Au Maroc, et plus largement dans certaines régions du monde arabe et sahélien, des femmes façonnaient autrefois des perles imitant l’ambre à partir de résines végétales aromatiques. Le terme louban (ou loubane) désignait à la fois l’encens et les colliers qui en reprenaient l’aspect. Cette ambiguïté linguistique témoigne d’une continuité entre la matière brute, résine brûlée, parfumée, et l’objet porté. Issu notamment de résines de boswellia, mais aussi d’autres gommes végétales, le louban était travaillé pour sa couleur miel, sa translucidité et son odeur, autant que pour sa charge symbolique. Ces bijoux circulaient dans les sphères domestiques, sociales et rituelles, portés comme ornements, talismans ou réserves odorantes.

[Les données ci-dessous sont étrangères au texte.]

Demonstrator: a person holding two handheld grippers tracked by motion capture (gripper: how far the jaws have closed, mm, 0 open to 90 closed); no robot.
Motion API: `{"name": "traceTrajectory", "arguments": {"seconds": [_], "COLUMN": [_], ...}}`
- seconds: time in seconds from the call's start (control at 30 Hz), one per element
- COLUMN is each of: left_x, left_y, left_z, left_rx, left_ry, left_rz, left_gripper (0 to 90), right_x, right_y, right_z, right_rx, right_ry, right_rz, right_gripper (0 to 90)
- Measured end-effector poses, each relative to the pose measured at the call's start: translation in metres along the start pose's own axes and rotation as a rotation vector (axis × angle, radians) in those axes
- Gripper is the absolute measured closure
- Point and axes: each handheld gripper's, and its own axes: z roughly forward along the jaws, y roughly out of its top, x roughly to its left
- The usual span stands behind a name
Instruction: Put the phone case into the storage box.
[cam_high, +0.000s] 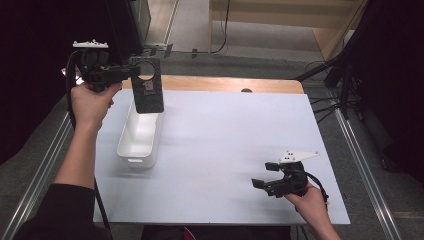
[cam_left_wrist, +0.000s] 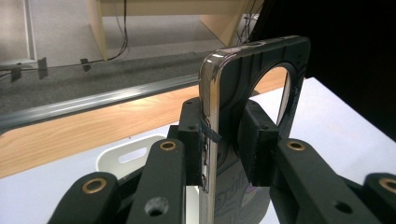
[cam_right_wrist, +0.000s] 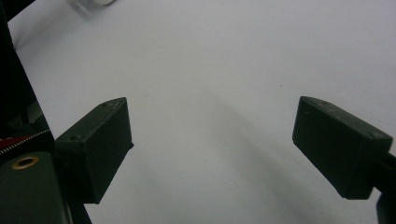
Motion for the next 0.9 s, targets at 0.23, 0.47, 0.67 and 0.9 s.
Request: {"name": "traceTrajectory", "arguments": {"seconds": [0.23, 0.47, 0.67, 0.9], "left_x": [0.011, 0.020, 0.029, 0.037], "left_y": [-0.002, -0.002, -0.004, -0.006], "left_z": [0.003, 0.007, 0.013, 0.014], "left_rx": [-0.001, -0.004, 0.011, 0.006], "left_ry": [0.019, 0.044, 0.049, 0.062], "left_rz": [-0.007, -0.007, -0.017, -0.023], "left_gripper": [72.5, 72.4, 72.4, 72.4], "right_x": [0.000, 0.000, 0.000, 0.000], "right_y": [0.000, 0.000, -0.001, -0.001], "right_z": [-0.001, -0.001, -0.002, -0.002], "right_rx": [-0.006, -0.007, -0.008, -0.008], "right_ry": [-0.001, -0.001, -0.001, 0.000], "right_rz": [0.004, 0.003, 0.002, 0.004], "right_gripper": [11.0, 11.0, 11.0, 11.0]}}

Longtemps considérées comme modestes, voire secondaires, ces perles ont pourtant soulevé des interrogations majeures dans les collections occidentales. À la fin du XXᵉ siècle, plusieurs objets conservés dans les musées européens, notamment au Musée de l’Homme, ont présenté des phénomènes de dégradation inattendus : fissures, opacification, désagrégation spontanée. Des analyses physico-chimiques, publiées dans des revues scientifiques accessibles via Persée, ont alors révélé que nombre de bijoux étiquetés « ambre » n’étaient pas constitués de résine fossile. Il s’agissait de résines végétales transformées, parfois mêlées à d’autres composés organiques. Ces découvertes ont mis en évidence une réalité frappante : une part significative des perles dites « en ambre » dans les collections africaines anciennes sont en réalité des imitations.

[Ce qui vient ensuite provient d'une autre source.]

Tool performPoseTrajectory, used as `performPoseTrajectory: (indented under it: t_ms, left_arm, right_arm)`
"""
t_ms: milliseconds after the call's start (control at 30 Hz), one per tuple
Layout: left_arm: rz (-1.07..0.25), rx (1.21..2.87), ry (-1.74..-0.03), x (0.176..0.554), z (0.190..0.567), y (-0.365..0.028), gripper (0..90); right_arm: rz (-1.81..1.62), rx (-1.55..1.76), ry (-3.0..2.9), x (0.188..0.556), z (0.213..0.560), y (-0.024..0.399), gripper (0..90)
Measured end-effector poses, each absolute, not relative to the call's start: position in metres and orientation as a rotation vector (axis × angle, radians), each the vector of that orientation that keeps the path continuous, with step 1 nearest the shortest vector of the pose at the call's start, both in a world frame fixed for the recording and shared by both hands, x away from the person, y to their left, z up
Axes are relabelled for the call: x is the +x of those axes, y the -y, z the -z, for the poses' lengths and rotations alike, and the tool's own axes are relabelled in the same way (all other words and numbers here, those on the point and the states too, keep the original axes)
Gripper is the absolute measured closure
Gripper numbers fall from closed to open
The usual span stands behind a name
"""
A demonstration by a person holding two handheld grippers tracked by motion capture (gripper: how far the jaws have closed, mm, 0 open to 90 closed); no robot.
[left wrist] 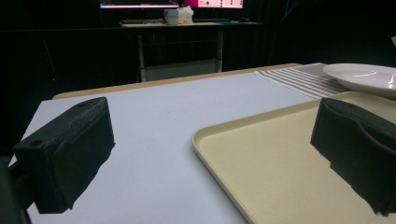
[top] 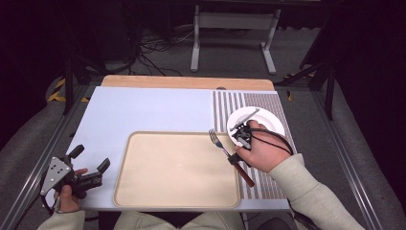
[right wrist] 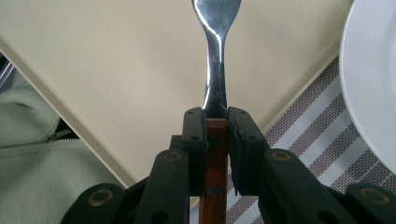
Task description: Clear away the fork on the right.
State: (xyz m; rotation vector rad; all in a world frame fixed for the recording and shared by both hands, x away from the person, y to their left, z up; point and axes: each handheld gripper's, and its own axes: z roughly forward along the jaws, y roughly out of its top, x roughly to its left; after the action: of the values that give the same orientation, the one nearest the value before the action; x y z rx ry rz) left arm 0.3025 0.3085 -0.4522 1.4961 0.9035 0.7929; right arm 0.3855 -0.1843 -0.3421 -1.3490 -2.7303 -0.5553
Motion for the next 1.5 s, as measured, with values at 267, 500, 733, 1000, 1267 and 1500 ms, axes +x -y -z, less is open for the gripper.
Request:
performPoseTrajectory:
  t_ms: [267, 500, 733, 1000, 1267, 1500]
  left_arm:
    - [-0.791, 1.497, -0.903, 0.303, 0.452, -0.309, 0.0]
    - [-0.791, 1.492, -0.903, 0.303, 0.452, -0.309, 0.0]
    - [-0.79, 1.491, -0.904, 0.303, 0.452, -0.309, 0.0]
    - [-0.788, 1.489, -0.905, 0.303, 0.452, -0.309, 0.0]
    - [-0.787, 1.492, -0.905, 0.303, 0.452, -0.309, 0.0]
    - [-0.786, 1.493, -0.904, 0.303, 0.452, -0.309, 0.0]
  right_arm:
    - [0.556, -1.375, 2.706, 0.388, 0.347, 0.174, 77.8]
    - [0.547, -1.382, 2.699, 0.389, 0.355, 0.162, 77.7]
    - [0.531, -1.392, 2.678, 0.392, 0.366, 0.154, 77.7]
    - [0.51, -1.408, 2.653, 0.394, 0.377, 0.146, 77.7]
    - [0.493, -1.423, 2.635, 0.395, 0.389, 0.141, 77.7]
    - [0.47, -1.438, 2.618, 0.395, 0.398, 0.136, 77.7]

Les chercheurs estiment aujourd’hui que, selon les corpus étudiés, une majorité des perles dites “d’ambre” africaines ne sont pas de l’ambre fossile véritable. Certaines études avancent que plus de 70 à 90 % des perles analysées dans certains ensembles muséaux relèvent de substitutions anciennes, et non de faux modernes. Il ne s’agit pas de contrefaçon au sens contemporain, mais de savoir-faire intentionnels, parfaitement intégrés aux cultures locales.

Cette pratique de l’imitation remonte bien plus loin encore. Dès le Néolithique, des perles longtemps identifiées comme de l’ambre se sont révélées être composées de résine de pin, de cire d’abeille et parfois d’huile de lin, chauffées et malaxées pour obtenir une matière stable, brillante et légèrement translucide. Ces compositions permettaient de reproduire non seulement l’apparence de l’ambre, mais aussi sa chaleur au toucher et, dans certains cas, son odeur. L’ambre véritable coexistait donc avec toute une famille de matières hybrides, situées à la frontière entre nature, transformation et invention.

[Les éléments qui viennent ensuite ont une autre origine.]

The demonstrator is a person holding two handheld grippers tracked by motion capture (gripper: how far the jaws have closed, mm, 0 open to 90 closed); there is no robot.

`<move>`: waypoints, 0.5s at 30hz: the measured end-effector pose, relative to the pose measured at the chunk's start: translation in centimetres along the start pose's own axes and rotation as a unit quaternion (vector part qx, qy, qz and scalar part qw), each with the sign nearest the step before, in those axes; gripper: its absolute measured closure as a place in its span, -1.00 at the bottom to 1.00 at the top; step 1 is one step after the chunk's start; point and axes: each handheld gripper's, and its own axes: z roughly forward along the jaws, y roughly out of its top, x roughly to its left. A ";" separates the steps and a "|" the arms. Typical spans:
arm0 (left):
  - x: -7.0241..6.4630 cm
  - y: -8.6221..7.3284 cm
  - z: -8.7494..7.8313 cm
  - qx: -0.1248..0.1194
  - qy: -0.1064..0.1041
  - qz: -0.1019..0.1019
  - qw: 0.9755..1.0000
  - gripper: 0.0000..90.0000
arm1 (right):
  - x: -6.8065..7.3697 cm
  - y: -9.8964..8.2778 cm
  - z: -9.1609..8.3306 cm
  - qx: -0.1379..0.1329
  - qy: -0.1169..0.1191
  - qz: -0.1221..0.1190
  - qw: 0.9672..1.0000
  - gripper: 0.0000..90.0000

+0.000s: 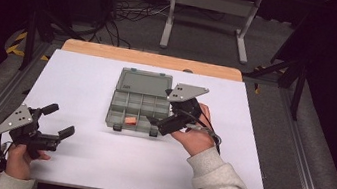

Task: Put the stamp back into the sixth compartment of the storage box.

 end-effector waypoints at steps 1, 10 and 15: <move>0.0 0.0 0.0 0.001 0.000 0.000 1.000 -0.96 | 0.1 -0.2 -0.4 -0.004 -0.003 0.001 1.000 -0.96; 0.0 -0.1 0.0 -0.002 0.003 -0.002 1.000 -0.96 | 0.4 -2.9 -3.5 -0.034 -0.026 0.026 0.999 -0.97; 0.0 -0.1 0.0 -0.002 0.004 -0.001 1.000 -0.96 | 0.4 -4.7 -4.5 -0.050 -0.037 0.041 0.997 -0.97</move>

Il convient de distinguer ces pratiques anciennes des imitations synthétiques modernes, apparues au XXᵉ siècle avec les résines industrielles et les polymères. Là où les matériaux contemporains cherchent avant tout la reproductibilité et la standardisation, les imitations anciennes reposaient sur des résines végétales vivantes, sensibles au temps, à la chaleur et à l’air. Leur vieillissement, loin d’être un défaut, faisait partie intégrante de leur nature.

C’est à partir de cette archive matérielle et symbolique que s’inscrit mon travail. J’explore aujourd’hui une matière de joaillerie issue de résines végétales, façonnée à partir de myrrhe et de sandaraque, une résine provenant des cyprès de l’Atlas, traditionnellement utilisée en ébénisterie, en vernis et dans les pratiques d’encensement. Ces perles ne cherchent pas à reproduire l’ambre fossile, mais à renouer avec une histoire où l’imitation était un acte créatif, une traduction sensible plutôt qu’une copie.

Ces bijoux ne se contentent pas d’être portés : ils diffusent une odeur. Ils proposent une autre manière de porter le parfum sur soi, au plus près du corps, tout en réactivant les dimensions symboliques et sensorielles de l’encens. À travers eux, la matière redevient vivante, changeante, et rappelle que les objets, comme les récits, sont faits pour circuler, se transformer et traverser le temps.